* Exercise aim *
Copy out the complete listing, word for word.

* Raw data *
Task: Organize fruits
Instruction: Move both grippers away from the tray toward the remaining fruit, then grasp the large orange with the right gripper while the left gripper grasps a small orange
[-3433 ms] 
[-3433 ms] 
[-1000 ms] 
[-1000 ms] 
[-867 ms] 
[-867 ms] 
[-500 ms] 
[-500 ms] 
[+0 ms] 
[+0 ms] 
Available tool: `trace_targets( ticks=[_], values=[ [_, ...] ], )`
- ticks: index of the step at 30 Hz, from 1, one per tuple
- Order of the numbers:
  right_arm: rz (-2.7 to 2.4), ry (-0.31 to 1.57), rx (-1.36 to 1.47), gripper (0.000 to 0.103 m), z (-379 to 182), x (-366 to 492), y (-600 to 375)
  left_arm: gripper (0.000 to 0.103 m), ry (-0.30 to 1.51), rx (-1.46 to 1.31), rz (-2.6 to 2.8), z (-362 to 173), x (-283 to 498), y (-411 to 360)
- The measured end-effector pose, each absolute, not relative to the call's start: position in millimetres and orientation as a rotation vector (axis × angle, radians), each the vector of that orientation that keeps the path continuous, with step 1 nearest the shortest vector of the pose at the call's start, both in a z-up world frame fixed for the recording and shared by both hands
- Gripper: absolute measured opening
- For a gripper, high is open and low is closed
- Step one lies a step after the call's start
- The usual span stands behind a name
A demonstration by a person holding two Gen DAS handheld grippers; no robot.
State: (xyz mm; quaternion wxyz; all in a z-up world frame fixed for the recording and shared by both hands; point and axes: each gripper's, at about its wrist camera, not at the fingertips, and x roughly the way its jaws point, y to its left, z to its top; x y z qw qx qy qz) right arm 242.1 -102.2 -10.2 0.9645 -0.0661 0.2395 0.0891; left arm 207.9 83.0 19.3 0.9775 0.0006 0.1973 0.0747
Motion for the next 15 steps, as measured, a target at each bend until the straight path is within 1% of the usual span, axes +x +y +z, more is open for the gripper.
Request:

* Response for this exercise *
Task: Organize fruits
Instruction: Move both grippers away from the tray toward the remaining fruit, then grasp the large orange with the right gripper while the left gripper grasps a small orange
[-3433 ms] 
[-3433 ms] 
[-1000 ms] 
[-1000 ms] 
[-867 ms] 
[-867 ms] 
[-500 ms] 
[-500 ms] 
[+0 ms] 
[+0 ms] 
Available tool: `trace_targets( ticks=[_], values=[ [_, ...] ], )`
- ticks: index of the step at 30 Hz, from 1, one per tuple
- Order of the numbers:
  right_arm: rz (-2.7 to 2.4), ry (-0.31 to 1.57), rx (-1.36 to 1.47), gripper (0.000 to 0.103 m), z (-379 to 182), x (-366 to 492), y (-600 to 375)
  left_arm: gripper (0.000 to 0.103 m), ry (-0.30 to 1.51), rx (-1.46 to 1.31), rz (-2.6 to 2.8), z (-362 to 173), x (-283 to 498), y (-411 to 360)
- The measured end-effector pose, each absolute, not relative to the call's start: position in millimetres and orientation as a rotation vector (axis × angle, radians), each the vector of that orientation that keeps the path continuous, with step 1 nearest the shortest vector of the pose at the call's start, both in a z-up world frame fixed for the recording and shared by both hands
- Gripper: absolute measured opening
- For a gripper, high is open and low is closed
- Step one lies a step after the call's start
- The usual span stands behind a name
A demonstration by a person holding two Gen DAS handheld grippers; no robot.
State: (xyz mm; quaternion wxyz; all in a z-up world frame fixed for the recording and shared by both hands; point and axes: each gripper's, at about its wrist camera, not at the fingertips, and x roughly the way its jaws point, y to its left, z to its top; x y z qw qx qy qz) right arm 242.1 -102.2 -10.2 0.9645 -0.0661 0.2395 0.0891; left arm 207.9 83.0 19.3 0.9775 0.0006 0.1973 0.0747
Motion for the next 15 steps, as measured, a target at each bend until the straight path is within 1% of the usual span, axes +x +y +z, more is open for the gripper.
Request:

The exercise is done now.